Introducing Dia: Nari Labs’ New AI Model for Generating Podcast-Style Clips
The world of synthetic speech tools is rapidly expanding, with numerous players entering the market to meet the growing demand. One such player is Nari Labs, a Korea-based startup co-founded by Toby Kim. Despite lacking extensive AI expertise, Kim and his fellow co-founder have developed an AI model named Dia that is now openly available for use.
Inspired by Google’s NotebookLM, Kim and his team set out to create a model that offered more control over generated voices and greater flexibility in script customization. After just three months of learning about speech AI, they utilized Google’s TPU Research Cloud program to train Dia, which boasts an impressive 1.6 billion parameters.
Parameters are crucial internal variables that models use to make predictions, and Dia’s large parameter count ensures high performance.
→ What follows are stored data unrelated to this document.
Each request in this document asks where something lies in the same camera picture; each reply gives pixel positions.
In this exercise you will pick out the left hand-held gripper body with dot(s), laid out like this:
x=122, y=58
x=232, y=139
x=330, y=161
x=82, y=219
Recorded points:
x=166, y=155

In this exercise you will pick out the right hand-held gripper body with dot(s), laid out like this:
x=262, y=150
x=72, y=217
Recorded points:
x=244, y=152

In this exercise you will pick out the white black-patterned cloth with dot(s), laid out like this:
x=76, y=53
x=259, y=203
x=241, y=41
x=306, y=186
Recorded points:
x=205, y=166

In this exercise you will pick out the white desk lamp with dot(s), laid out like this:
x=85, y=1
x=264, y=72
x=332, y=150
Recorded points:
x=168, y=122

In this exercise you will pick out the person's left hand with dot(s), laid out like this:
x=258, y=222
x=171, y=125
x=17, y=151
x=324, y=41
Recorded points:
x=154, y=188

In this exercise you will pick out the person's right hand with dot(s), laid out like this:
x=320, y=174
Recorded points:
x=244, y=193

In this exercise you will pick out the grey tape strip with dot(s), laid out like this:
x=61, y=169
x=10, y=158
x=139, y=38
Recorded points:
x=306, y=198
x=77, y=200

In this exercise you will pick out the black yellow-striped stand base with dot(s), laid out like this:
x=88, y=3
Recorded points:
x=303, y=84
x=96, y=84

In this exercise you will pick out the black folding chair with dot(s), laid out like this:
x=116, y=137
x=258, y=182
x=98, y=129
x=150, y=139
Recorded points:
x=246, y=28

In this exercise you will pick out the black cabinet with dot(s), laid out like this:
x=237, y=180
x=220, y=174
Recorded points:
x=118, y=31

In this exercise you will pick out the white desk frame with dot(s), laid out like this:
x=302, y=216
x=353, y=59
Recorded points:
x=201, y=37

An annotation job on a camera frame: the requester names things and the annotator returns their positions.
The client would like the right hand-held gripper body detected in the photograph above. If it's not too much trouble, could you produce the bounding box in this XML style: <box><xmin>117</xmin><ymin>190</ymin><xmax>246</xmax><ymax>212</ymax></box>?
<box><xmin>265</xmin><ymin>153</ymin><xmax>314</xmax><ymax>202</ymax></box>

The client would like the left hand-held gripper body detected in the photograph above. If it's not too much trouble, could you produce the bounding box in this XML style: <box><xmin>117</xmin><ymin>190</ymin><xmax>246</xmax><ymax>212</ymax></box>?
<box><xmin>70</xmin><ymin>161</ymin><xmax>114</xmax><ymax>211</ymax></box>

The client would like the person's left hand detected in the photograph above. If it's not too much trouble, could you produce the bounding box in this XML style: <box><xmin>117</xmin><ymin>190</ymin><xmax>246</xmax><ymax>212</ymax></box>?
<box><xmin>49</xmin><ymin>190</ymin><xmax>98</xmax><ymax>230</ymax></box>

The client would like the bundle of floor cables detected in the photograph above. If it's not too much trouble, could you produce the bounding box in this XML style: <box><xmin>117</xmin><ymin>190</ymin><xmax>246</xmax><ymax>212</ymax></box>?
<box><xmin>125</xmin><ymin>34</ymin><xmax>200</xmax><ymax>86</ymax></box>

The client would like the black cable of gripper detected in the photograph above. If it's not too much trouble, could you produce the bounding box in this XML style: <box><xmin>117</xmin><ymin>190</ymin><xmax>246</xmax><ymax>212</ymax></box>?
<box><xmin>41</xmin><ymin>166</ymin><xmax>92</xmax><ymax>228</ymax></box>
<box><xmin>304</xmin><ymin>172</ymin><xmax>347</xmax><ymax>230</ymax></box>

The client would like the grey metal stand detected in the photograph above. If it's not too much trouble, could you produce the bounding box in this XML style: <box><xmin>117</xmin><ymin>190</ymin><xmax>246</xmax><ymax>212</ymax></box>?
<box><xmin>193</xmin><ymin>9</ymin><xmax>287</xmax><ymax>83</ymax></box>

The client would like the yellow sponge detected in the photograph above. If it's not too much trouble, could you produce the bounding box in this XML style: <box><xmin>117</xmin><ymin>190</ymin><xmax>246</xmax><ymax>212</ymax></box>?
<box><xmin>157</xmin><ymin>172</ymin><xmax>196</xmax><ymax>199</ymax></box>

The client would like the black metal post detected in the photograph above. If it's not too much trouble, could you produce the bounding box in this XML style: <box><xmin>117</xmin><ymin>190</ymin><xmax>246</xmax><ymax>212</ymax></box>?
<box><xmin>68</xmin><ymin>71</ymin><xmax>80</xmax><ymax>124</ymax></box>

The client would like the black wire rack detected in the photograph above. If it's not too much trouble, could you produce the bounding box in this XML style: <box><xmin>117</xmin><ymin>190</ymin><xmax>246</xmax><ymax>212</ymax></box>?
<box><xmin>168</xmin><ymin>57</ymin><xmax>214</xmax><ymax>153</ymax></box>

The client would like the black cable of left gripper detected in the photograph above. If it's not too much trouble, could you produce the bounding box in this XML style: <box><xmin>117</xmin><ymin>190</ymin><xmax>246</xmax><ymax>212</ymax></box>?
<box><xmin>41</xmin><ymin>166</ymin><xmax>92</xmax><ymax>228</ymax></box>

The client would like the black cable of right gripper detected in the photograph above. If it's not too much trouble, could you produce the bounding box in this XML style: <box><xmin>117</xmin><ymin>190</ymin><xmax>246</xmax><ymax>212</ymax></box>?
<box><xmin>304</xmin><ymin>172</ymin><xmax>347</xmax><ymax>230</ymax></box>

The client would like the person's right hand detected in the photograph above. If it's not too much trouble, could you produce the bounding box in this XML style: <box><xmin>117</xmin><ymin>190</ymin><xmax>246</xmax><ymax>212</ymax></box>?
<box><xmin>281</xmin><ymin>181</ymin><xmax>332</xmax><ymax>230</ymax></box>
Available on platforms like Hugging Face and GitHub, Dia can run on most modern PCs with at least 10GB of VRAM. It allows users to generate dialogue from scripts, customize speakers’ tones, and even insert nonverbal cues like coughs and laughs.
In a brief test conducted by JS, Dia performed admirably, generating realistic two-way conversations on various topics. The quality of the voices produced by Dia rivals that of other tools on the market, and its voice cloning feature is notably user-friendly.
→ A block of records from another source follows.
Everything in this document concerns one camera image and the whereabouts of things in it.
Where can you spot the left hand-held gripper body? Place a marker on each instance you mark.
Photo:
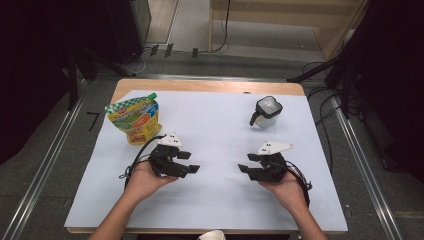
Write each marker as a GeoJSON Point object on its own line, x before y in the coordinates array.
{"type": "Point", "coordinates": [165, 160]}

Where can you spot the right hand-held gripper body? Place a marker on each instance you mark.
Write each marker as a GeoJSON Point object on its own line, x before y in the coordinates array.
{"type": "Point", "coordinates": [270, 168]}

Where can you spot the yellow green spout pouch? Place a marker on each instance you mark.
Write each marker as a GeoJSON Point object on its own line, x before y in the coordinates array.
{"type": "Point", "coordinates": [136, 120]}

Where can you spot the clear jar with black lid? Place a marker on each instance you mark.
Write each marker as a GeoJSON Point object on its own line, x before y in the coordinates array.
{"type": "Point", "coordinates": [268, 106]}

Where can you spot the person's left hand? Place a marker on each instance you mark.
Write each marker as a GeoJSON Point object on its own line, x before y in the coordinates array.
{"type": "Point", "coordinates": [143, 181]}

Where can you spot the person's right hand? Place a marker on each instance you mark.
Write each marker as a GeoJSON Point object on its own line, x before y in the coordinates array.
{"type": "Point", "coordinates": [290, 191]}

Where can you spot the white table sheet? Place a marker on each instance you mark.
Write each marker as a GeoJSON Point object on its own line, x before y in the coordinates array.
{"type": "Point", "coordinates": [216, 133]}

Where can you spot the white rounded object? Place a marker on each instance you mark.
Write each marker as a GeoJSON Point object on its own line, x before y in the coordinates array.
{"type": "Point", "coordinates": [211, 235]}

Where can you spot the black stand leg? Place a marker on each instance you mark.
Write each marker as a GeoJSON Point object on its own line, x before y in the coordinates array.
{"type": "Point", "coordinates": [310, 71]}

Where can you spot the black stand legs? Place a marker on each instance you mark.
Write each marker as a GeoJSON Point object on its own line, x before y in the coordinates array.
{"type": "Point", "coordinates": [72, 83]}

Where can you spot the black cabinet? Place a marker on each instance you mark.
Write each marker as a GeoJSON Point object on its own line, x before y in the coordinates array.
{"type": "Point", "coordinates": [126, 30]}

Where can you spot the light wooden panel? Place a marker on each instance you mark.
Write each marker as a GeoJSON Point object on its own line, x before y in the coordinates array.
{"type": "Point", "coordinates": [161, 20]}

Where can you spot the dark curtain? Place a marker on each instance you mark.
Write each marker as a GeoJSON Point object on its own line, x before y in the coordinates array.
{"type": "Point", "coordinates": [393, 83]}
{"type": "Point", "coordinates": [33, 66]}

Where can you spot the metal floor rail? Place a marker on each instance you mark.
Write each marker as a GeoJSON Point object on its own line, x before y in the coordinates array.
{"type": "Point", "coordinates": [45, 170]}
{"type": "Point", "coordinates": [216, 77]}
{"type": "Point", "coordinates": [366, 171]}

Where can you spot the small black floor bracket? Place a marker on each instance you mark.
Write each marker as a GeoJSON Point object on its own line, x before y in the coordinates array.
{"type": "Point", "coordinates": [169, 50]}
{"type": "Point", "coordinates": [154, 50]}
{"type": "Point", "coordinates": [195, 52]}

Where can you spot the light wooden frame furniture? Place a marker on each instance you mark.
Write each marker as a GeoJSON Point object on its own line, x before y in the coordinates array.
{"type": "Point", "coordinates": [283, 16]}
However, like many voice generators, Dia lacks robust safeguards against misuse. Nari Labs warns against using the model for impersonation or deceptive purposes but disclaims responsibility for any misuse. Additionally, the source of the data used to train Dia remains undisclosed, raising questions about potential copyright infringement.
Despite these concerns, Nari Labs has ambitious plans for Dia, aiming to develop a synthetic voice platform with a social aspect and expand language support beyond English. Kim envisions a future where Dia and its successors revolutionize the way we interact with AI-generated voices.